• Sat. Apr 20th, 2024

Tech Talk: Put your monitor anywhere

Flexible flat panels will change the rules about displays

An example of a flexible touchscreen from a recent Wired weblog.

Imagine a computer monitor that is so thin it feels like a thick sheet of paper and so flexible that it can be rolled up to be put away.  Those ideas are the promise of flexible flat panel displays being developed by several companies around the world.

Flexible displays use the same technological ideas that drive newer organic LED displays that have entered the market in the past several years, but they approach that technology in a new way. In flexible displays, the electronics and LEDs are printed onto a flexible surface like a sheet of plastic or a piece of cloth rather than being mounted on rigid panels and encased.

The advantages of flexible displays are many and some are obvious.

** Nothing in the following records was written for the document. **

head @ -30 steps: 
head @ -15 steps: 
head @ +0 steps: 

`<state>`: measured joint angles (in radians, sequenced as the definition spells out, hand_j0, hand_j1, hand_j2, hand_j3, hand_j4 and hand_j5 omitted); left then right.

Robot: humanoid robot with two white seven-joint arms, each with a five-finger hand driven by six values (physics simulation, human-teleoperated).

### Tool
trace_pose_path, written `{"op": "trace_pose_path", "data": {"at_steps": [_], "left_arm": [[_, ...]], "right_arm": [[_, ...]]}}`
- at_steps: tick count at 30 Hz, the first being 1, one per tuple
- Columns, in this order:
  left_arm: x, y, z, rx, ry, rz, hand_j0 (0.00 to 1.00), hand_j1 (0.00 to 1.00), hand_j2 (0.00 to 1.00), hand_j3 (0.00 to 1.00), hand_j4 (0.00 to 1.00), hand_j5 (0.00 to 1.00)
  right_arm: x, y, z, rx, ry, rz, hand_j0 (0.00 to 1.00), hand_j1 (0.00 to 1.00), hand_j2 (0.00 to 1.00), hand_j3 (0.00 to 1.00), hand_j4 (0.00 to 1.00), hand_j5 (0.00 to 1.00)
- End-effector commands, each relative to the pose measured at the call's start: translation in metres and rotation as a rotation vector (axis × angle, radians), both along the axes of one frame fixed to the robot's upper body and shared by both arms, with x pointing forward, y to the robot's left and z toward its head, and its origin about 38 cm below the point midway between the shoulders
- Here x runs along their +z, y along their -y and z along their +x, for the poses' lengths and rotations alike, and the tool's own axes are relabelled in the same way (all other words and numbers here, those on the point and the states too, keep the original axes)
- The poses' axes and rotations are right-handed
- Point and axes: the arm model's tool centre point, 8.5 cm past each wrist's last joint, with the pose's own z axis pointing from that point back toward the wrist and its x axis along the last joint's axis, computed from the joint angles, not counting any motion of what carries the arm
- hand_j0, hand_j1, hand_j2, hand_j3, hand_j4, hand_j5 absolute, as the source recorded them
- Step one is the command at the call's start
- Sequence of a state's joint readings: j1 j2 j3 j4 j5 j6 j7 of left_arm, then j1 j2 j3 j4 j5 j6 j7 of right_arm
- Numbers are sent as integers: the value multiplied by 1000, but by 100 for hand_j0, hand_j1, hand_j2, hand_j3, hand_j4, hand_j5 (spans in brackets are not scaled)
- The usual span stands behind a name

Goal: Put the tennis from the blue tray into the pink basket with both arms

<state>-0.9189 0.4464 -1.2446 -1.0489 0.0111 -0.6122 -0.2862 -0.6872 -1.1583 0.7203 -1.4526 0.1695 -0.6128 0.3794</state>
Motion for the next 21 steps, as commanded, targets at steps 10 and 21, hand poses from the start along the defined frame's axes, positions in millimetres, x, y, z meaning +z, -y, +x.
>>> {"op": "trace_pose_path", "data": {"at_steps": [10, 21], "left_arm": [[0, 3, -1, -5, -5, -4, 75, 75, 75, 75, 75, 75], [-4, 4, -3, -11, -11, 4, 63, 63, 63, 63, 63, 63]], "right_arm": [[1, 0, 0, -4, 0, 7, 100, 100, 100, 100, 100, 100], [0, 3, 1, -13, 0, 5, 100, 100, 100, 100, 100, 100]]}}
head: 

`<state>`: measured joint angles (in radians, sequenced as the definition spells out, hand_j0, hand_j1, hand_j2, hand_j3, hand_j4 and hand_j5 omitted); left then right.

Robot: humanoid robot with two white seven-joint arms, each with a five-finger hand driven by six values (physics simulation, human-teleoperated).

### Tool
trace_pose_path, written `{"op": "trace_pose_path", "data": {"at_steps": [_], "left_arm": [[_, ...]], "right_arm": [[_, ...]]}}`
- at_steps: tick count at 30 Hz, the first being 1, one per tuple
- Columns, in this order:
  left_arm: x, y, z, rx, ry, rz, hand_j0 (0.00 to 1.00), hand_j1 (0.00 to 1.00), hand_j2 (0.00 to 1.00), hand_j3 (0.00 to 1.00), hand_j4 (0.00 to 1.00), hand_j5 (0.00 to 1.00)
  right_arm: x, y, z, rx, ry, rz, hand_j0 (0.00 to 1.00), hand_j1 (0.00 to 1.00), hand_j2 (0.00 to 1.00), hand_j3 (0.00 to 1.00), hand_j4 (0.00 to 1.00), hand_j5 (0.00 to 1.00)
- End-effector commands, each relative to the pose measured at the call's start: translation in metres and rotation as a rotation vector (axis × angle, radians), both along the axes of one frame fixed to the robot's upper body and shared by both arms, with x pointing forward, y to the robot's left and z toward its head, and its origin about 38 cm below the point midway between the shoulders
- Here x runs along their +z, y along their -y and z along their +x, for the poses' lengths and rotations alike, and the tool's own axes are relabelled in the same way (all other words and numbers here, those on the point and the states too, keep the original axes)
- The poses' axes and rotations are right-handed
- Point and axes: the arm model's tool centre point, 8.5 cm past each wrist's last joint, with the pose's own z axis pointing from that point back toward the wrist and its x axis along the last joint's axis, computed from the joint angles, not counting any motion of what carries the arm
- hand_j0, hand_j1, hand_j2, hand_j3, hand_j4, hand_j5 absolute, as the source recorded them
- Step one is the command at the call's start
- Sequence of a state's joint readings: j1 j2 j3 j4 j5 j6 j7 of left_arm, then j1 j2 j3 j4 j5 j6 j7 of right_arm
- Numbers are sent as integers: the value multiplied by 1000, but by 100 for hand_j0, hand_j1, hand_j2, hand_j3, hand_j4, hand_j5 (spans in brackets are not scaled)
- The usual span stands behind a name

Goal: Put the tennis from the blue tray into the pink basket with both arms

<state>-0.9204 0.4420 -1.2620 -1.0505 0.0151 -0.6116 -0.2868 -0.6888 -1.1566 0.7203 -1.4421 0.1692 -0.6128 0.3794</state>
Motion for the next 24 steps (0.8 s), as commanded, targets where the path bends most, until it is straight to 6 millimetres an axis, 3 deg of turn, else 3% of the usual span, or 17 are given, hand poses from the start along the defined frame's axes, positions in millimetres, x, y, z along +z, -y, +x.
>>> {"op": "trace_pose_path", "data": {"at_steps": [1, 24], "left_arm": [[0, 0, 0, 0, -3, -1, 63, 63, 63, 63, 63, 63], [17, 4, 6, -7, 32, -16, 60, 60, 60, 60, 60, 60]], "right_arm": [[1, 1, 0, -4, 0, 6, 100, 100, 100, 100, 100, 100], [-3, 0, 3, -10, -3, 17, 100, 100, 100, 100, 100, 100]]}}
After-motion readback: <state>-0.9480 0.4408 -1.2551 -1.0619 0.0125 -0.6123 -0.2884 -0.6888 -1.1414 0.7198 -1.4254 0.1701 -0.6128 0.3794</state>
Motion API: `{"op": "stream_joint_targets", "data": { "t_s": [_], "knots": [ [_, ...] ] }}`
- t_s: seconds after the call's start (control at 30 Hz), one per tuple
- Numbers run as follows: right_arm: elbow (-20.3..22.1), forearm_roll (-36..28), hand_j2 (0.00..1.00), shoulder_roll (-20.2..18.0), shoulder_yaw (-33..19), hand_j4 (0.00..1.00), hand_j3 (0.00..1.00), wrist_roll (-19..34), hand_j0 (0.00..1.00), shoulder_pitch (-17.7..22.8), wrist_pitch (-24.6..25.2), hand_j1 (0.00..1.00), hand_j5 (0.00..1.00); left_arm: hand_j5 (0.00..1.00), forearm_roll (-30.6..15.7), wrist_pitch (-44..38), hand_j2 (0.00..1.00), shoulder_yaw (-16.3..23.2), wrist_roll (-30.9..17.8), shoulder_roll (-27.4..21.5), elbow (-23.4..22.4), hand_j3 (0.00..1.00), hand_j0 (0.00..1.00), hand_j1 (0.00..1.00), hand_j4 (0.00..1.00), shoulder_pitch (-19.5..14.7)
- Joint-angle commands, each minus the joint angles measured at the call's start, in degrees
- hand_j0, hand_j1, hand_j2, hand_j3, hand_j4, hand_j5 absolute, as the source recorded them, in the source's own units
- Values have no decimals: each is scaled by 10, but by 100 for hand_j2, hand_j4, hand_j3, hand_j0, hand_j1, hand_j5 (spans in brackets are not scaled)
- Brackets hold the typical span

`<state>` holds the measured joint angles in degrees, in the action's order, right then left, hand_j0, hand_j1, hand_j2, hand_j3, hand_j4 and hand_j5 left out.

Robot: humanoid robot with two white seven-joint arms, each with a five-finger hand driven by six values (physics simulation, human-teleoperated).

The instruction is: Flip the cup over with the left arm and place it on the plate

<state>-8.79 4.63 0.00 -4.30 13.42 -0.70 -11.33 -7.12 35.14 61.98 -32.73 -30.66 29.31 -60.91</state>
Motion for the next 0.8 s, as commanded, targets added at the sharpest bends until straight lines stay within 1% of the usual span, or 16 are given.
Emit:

Flexible displays will be far lighter than traditional displays, will use less power, and will be able to conform to the shape of the surfaces onto which they are installed. They will be able to be installed in places traditional displays cannot be-imagine t-shirts with downloadable, customizable images-and will be able to be used in applications that will come into existence because of them-imagine updatable warning or nutrition labels on reusable containers.

More practically, flexible displays will help revolutionize mobile communications by allowing for lighter devices, bigger displays, and even detachable displays that allow smartphones to be used more like computers than ever before. Flexible displays may very well help the smartphone displace the PC as the computing device of choice for many people.

There are dozens flexible flat panel displays currently under development from several different companies around the world right now, with the most sophisticated already reaching the resolution capabilities of older sixteen color monitors. The Japanese company Shinoda Plasma plans on releasing a 125-inch flexible plasma display later this year.

Within the next decade, flexible flat panel displays will likely be come the norm on a variety of ever more complex technology devices on which we will come to rely. The question becomes how we will deal with the increased flow of information.